Relief all round. The captain's back. Just when it seemed that Michael Vaughan would be spending his time in South Africa - and, who knows, perhaps to infinity and beyond - scratching around the crease like a dog who has lost a bone, he conjured an innings of deep character and skill in the Fourth Test.
His innings of 82 not out was far from his highest for England, but it may come to be seen as one of the most significant. It was obviously important to his side's position in the match, but it went beyond that. Vaughan had scored 80 runs in the series, one half-century in his past 11 Test innings.
This is hardly terminal, but a captain's form can have far-reaching effects on the team. The lack of runs - for captains are usually batsmen - can eat away at them, and if it does not affect their planning they will worry that it does. Equally, the fact that they have to make so many decisions can disturb their form.
That was certainly the case with Vaughan's predecessor, Nasser Hussain. He worried so much about the team, about plotting the strategy for their victories, that he once went 16 innings without making a half-century. It was while England were assembling a sequence of four successive series victories, so it hardly mattered, but while Hussain denied it at the time he was clearly worrying himself sick about the shortage of runs. Eventually, he almost pulled it back, so that his average as captain was only one run less than his overall average.
Vaughan is of a more relaxed demeanour but he knew something was wrong. It became plain from the way he was playing that he was concerned, and after his ill-conceived hook shot in the Third Test defeat at Cape Town he went to work in the nets once more. Last summer, he had suffered a blip, and he and the coach, Duncan Fletcher, spent several days analysing his game. Vaughan went to Lord's and scored two centuries against West Indies.

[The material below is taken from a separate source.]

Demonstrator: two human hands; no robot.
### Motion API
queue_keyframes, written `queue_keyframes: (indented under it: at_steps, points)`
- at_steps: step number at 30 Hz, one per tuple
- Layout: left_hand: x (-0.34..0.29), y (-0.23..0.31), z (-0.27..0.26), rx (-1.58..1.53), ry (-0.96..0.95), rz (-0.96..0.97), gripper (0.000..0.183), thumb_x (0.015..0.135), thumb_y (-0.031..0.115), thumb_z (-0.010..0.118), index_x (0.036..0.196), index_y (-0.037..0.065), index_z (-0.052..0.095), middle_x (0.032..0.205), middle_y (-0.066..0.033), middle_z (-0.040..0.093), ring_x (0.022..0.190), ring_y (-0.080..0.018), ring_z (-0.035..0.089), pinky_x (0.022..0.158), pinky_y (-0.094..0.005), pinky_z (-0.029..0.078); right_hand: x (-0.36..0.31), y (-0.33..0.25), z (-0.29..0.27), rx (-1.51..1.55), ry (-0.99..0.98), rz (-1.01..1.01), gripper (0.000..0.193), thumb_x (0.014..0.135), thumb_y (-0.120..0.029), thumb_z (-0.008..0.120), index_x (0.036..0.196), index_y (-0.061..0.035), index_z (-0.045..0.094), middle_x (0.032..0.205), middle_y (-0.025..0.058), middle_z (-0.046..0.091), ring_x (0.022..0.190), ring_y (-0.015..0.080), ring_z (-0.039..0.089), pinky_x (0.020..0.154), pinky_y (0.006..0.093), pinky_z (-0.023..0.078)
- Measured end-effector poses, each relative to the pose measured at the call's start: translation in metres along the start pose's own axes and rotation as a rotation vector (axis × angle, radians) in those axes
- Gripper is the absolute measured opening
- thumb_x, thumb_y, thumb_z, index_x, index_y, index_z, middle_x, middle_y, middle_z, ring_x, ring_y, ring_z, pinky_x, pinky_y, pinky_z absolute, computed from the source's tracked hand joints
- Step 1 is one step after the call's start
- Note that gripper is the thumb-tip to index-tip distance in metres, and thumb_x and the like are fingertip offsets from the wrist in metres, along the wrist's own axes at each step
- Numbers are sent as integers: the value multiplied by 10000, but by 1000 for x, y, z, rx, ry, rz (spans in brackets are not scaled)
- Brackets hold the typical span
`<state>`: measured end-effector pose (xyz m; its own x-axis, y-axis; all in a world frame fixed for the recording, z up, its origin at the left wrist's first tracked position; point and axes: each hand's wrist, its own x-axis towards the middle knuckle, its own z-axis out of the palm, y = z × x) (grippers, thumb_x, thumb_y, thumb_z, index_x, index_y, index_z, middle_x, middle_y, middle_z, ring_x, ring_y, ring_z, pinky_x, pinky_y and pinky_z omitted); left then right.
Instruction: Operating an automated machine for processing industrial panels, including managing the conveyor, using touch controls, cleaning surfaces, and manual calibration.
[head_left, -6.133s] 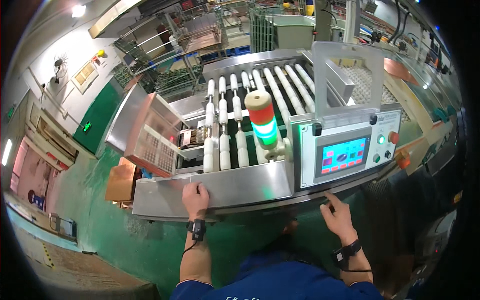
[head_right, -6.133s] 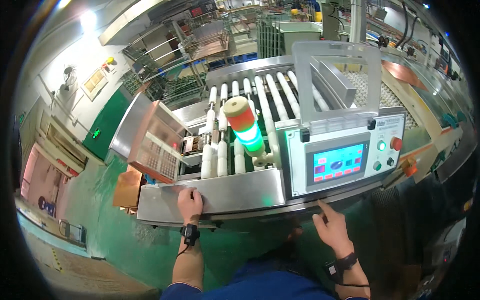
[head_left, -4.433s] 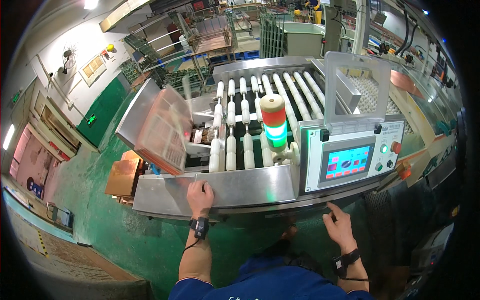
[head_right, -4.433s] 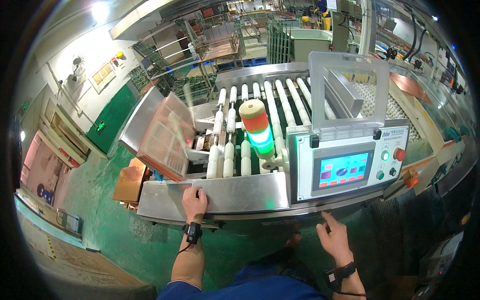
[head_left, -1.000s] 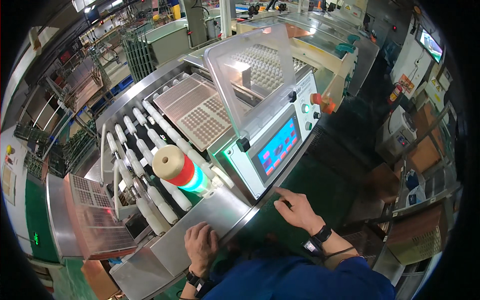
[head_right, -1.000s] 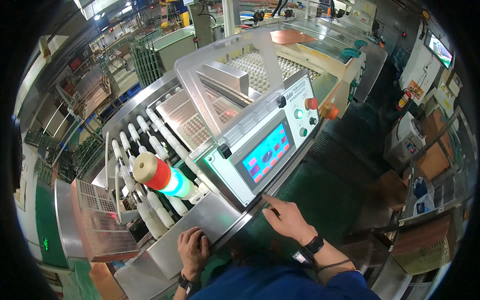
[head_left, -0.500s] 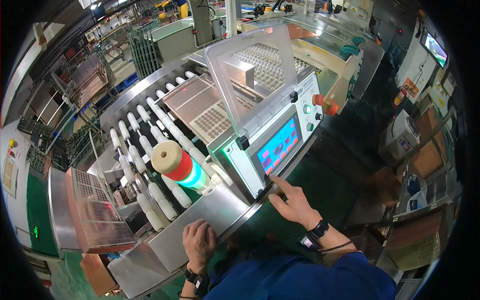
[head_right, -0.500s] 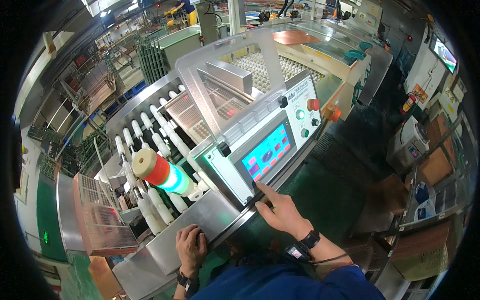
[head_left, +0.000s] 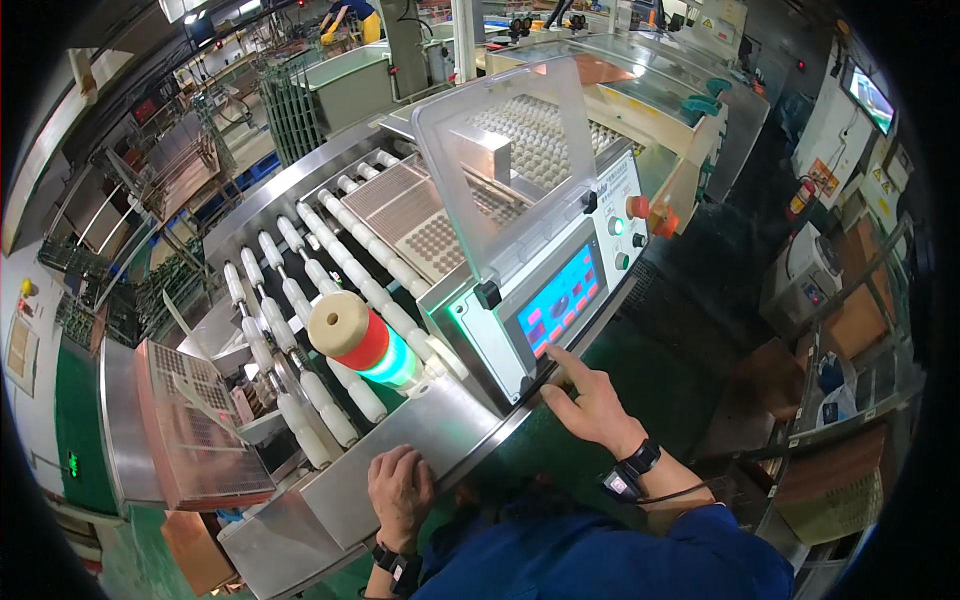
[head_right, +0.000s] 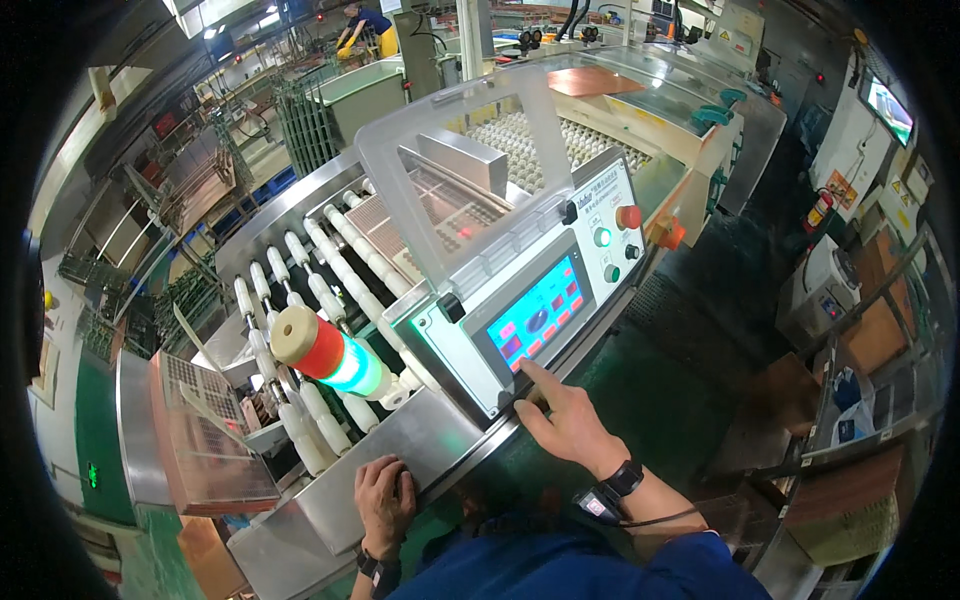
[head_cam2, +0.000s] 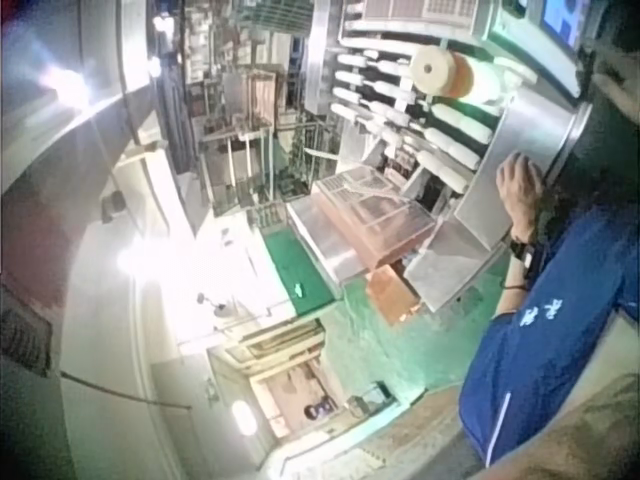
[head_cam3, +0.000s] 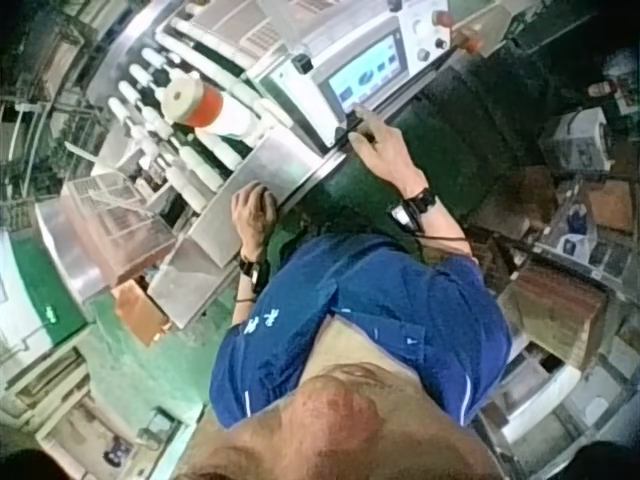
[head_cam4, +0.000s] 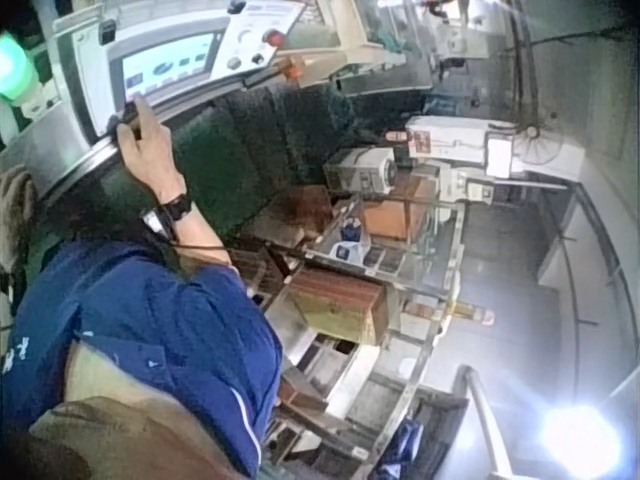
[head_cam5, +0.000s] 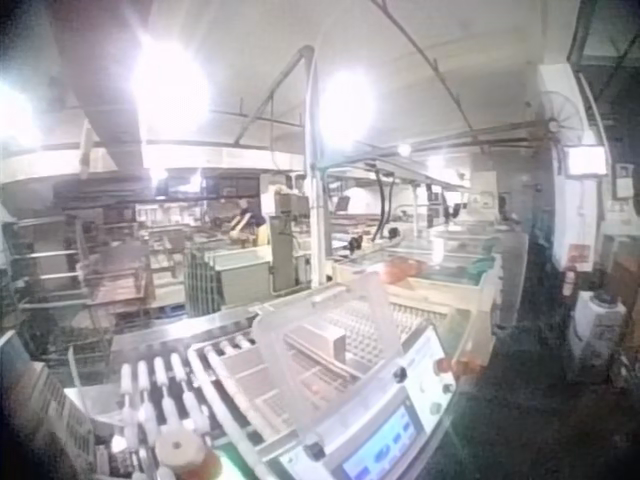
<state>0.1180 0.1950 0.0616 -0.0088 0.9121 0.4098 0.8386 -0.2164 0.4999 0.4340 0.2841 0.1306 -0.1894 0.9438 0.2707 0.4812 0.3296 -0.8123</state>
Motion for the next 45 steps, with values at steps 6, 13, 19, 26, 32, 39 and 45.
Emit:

Something similar happened last week. Fletcher and Vaughan took themselves off to the nets. It did not pay immediate dividends, because when he went out to bat on Thursday he was plain dreadful, and it was only his survival instinct that kept his wicket intact. Overnight he watched videos in his hotel room, detected a flaw, put it right and then on Friday morning was confronted by abject conditions for batting.
He hung around again at first and was a model of propriety in doing so. But he had the nous to change gears, and when he took the attack to South Africa he was at his resplendent best. Whether this finally lays the bogey of Vaughan's batting as captain will emerge shortly.
He thinks so, but then he thinks there was never a problem. The figures - an average of 50 when not captain, 34 when he is captain - do not lie, however. There had already been mutterings that his place in the order and the order generally might profitably change.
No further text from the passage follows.